Coinbase logo. Source: TechGaged / Shutterstock
Why Coinbase CEO Says the Future of Finance Isn’t Here Yet
In Brief
- • Brian Armstrong outlined eight areas he believes still need major upgrades.
- • Tokenization, stablecoins, and AI were among his top priorities.
- • He said innovation and regulatory progress must advance together.
Coinbase CEO Brian Armstrong says the financial system remains unfinished despite rapid advances in crypto and AI. He outlined eight areas where he believes major upgrades are still needed, ranging from tokenized assets and stablecoins to AI-powered financial services and regulatory reform. Armstrong argued that meaningful progress will require both technological innovation and supportive public policy before these ideas can reach mainstream adoption.

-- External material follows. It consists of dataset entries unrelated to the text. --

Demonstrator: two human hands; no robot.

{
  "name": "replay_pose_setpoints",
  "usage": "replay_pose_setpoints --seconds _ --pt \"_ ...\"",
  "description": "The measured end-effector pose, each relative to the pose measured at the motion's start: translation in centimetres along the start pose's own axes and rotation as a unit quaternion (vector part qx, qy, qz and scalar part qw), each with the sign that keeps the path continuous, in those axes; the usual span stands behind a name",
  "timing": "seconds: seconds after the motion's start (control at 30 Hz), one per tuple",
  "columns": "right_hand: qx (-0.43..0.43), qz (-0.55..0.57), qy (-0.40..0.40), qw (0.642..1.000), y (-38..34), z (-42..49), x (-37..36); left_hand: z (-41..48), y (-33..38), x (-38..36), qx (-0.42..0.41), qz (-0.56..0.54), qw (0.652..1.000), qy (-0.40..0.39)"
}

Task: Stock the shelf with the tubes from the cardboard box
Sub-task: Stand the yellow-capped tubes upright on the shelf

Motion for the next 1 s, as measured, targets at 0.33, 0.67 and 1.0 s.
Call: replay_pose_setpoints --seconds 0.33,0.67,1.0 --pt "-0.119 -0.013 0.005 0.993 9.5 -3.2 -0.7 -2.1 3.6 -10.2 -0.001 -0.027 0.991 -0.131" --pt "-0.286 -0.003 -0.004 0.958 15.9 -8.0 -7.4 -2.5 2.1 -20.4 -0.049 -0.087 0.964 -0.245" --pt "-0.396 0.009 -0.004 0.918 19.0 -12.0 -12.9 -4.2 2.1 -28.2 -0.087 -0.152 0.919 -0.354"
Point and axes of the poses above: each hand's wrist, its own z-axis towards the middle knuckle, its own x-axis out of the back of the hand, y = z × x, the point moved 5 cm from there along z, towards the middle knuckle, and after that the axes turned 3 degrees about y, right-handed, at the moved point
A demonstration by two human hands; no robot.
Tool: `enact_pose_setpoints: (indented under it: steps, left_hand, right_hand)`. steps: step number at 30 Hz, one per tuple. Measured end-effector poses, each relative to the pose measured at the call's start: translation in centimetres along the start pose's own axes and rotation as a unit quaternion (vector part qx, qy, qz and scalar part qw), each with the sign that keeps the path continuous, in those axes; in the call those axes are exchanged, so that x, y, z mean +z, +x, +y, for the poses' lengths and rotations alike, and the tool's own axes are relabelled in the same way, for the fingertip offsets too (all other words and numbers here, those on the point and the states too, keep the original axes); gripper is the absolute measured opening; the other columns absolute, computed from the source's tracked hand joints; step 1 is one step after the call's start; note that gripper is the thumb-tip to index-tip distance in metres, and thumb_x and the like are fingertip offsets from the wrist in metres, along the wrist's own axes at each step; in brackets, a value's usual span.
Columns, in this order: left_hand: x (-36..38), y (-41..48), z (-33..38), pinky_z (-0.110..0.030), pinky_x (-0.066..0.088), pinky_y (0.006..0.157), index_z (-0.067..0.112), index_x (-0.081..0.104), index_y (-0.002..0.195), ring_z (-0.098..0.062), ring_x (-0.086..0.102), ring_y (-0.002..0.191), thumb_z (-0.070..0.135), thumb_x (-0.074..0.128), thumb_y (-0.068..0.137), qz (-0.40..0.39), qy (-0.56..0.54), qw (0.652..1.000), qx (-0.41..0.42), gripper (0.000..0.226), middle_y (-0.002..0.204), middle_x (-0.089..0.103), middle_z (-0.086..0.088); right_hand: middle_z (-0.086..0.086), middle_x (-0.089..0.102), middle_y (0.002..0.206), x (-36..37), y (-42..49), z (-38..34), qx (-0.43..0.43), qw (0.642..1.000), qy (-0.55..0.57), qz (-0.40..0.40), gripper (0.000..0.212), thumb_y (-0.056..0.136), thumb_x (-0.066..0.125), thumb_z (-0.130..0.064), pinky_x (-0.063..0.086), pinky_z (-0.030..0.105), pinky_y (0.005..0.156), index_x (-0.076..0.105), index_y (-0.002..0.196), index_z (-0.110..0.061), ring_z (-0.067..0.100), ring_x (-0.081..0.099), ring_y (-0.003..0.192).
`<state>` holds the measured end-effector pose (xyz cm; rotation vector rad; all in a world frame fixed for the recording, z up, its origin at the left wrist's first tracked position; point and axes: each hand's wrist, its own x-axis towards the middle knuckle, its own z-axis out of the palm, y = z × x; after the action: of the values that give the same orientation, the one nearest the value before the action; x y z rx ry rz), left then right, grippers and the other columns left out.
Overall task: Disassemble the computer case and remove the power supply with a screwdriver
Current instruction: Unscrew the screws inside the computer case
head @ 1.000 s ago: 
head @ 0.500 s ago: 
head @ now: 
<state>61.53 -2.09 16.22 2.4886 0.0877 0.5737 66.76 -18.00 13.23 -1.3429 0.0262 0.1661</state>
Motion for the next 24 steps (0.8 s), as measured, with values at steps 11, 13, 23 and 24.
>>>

Armstrong Puts Tokenization, Stablecoins, and AI at the Center
At the top of Armstrong’s list, shared in an X post on May 24, was the tokenization of real-world assets (RWAs), including stocks, bonds, real estate, and investment funds.
According to the Coinbase chief, moving these assets onchain could enable instant settlement, wider distribution, fractional ownership, and other opportunities that are difficult to achieve through traditional financial infrastructure.
He also highlighted the need for truly global 24/7 trading markets with pooled liquidity and greater capital efficiency. Unlike conventional stock exchanges that operate within limited trading hours, blockchain-based markets can function continuously across borders.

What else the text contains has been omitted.